Assignment: Your task is to copy every line below that contains the word "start".

Provided material:
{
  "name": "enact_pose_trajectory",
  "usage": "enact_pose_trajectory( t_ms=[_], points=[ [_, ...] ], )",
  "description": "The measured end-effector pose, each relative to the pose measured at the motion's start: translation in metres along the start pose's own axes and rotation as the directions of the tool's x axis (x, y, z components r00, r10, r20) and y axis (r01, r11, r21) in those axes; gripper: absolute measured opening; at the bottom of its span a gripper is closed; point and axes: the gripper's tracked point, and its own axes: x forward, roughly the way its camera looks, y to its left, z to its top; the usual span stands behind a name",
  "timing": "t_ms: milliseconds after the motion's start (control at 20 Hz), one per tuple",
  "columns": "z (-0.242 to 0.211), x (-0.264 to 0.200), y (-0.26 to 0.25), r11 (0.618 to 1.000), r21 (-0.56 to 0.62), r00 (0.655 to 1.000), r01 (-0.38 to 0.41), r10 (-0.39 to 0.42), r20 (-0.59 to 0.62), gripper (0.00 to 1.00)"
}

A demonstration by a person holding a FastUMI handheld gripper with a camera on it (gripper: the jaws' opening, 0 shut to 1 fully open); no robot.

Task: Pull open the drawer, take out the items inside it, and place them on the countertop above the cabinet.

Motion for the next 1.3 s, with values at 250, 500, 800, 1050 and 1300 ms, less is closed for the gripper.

Answer area:
  "description": "The measured end-effector pose, each relative to the pose measured at the motion's start: translation in metres along the start pose's own axes and rotation as the directions of the tool's x axis (x, y, z components r00, r10, r20) and y axis (r01, r11, r21) in those axes; gripper: absolute measured opening; at the bottom of its span a gripper is closed; point and axes: the gripper's tracked point, and its own axes: x forward, roughly the way its camera looks, y to its left, z to its top; the usual span stands behind a name",
  "timing": "t_ms: milliseconds after the motion's start (control at 20 Hz), one per tuple",

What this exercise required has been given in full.